Layered and nuanced, the 2023 Miles Franklin Award winner, in spite of its title, has unexpected depth as Shankari Chandran tackles not only ageing but family, identity, racism and the trauma of civil war.
Cinnamon Gardens is a Sydney age care home catering mostly, but not exclusively, for Sri Lankans. Housed in an imposing two-storey federation building with a modern wing attached to the rear, the home was established some 40 years earlier by Maya and Zakhar Ali with the support of a childless older uncle. As Tamils, the young couple had fled their Sinhalese-controlled country. But not unscarred.
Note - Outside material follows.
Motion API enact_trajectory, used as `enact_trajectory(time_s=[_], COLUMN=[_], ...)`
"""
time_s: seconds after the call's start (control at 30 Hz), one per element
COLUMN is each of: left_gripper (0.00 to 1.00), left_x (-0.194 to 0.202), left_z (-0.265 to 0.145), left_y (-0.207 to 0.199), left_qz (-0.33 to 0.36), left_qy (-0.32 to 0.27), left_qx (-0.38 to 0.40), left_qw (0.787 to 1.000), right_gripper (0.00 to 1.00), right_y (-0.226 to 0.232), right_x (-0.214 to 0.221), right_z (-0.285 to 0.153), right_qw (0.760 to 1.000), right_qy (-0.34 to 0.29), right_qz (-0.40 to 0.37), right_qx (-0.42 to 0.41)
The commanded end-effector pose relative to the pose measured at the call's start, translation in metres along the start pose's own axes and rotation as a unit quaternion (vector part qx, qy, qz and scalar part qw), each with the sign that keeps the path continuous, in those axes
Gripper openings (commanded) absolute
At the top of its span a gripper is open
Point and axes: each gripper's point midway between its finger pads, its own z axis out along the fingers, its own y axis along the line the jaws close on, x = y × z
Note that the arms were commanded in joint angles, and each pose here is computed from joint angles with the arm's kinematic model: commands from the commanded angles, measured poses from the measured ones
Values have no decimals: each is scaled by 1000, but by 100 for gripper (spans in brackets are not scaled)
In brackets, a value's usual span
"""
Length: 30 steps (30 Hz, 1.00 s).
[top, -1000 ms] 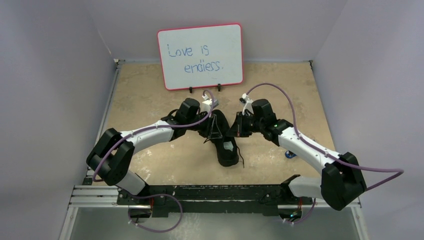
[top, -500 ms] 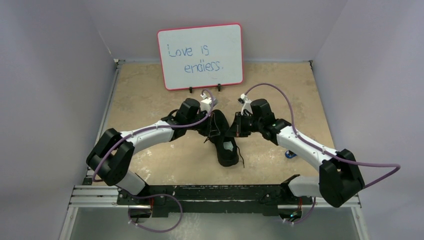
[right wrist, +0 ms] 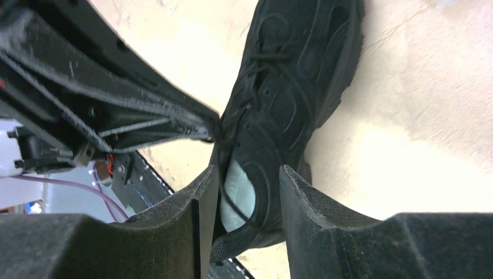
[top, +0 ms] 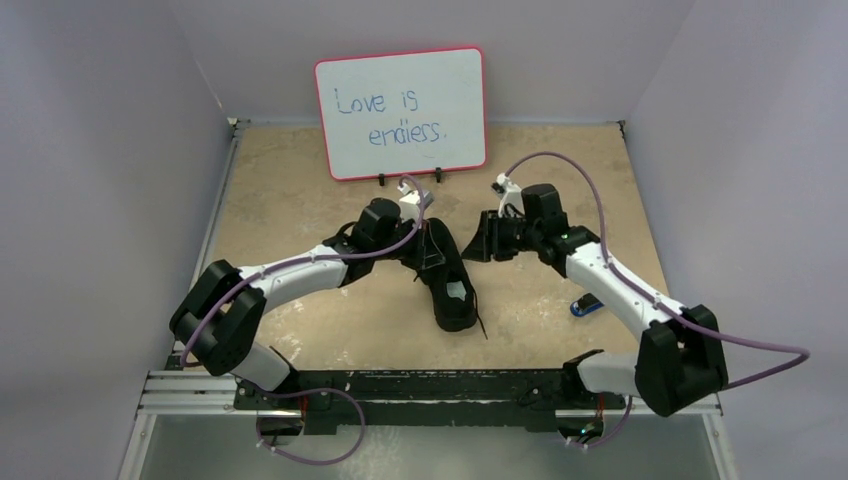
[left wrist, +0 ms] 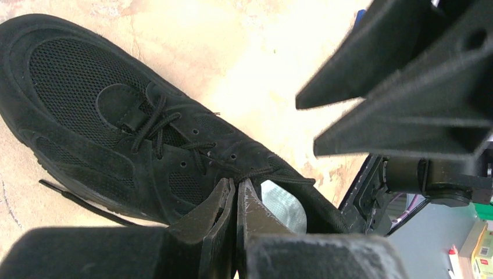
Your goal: Tie the shoes
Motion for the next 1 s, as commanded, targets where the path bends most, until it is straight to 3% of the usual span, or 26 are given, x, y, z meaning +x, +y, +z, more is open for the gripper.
enact_trajectory(time_s=[0.0, 0.13, 0.27, 0.5, 0.8, 0.97], left_gripper=[0, 0, 0, 0, 0, 0], left_x=[-32, -29, -28, -33, -32, -30], left_z=[-2, 0, 1, 2, 4, 6], left_y=[-16, -16, -13, -11, -15, -15], left_qz=[8, 7, 6, -6, -31, -41], left_qy=[-67, -68, -69, -84, -97, -108], left_qx=[14, 10, 2, -3, 18, 27], left_qw=[998, 998, 998, 996, 995, 993], right_gripper=[46, 42, 30, 22, 16, 0], right_y=[13, 24, 27, 38, 33, 46], right_x=[-35, -47, -44, -24, -9, -3], right_z=[3, 19, 26, 26, 34, 29], right_qw=[998, 994, 991, 982, 980, 973], right_qy=[-22, -18, -6, 19, 37, 41], right_qz=[-9, 10, 19, 35, 57, 58], right_qx=[-59, -104, -131, -187, -189, -220])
Maya’s much academically published father and his brilliant student Zakhar had been arrested and tortured, with her father dying in captivity. Zakhar continues to carry the trauma.
But such past information is revealed only slowly by Chandran, chosing initially to focus on the present day and the characters populating the home. Nestled in the quiet, multicultural (fictional) suburb of Westgrove in Sydney, Cinnamon Gardens is run by daughter Anji with long-time best friend Nikki the resident doctor and Maya in residence upstairs in the best room in the old building. Anji is married to child psychologist Nathan whilst Nikki is navigating a strained relationship with husband Gareth, a local councillor. They lost a child 12 months earlier. Alongside residents with colourful histories and their own secrets, the enigmatic cleaner, odd-job man and carer Ruben dips in and out of the narrative. A speaker of 10 languages, he too carries the traumas, emotional and physical, of Sri Lanka.
So well cared for, the waiting list is growing as residents refuse to die off in this safe oasis. But Cinnamon Gardens does not exist in a vacuum and external social politics and the rise of racism continually threatens – Ruben seems to be a constant target. Police indifference or powerlessness goes hand in hand with the rise of gutter politics – with Gareth, much to the disgust of Nikki, playing a significant part. Â
Chai Time at Cinnamon Gardens is a carefully modulated social commentary juxtaposing the extremes of the civil war between Tamils and Sinhalese with the presence of ever increasing malignant violence in Australia. The personal drives the response in driving a wedge between difference rather than celebrating or embracing it, resulting in devastating consequences for all concerned. But Chandran herself celebrates that difference, resulting in a novel that is not, on responding to its title, a wry tale of ageing residents with their malapropisms and forgetfulness. Instead, we are presented with an engaging, emotive, shocking, tough, empathic story of individuals, old and young, male and female with differences of background, culture and experience coming together literally under one roof.
(A fascinating companion piece to the mordantly funny 2022 Booker Prize Winning The Seven Moons of Maali Almeida by Shehan Karunatilaka and set in Sri Lanka itself).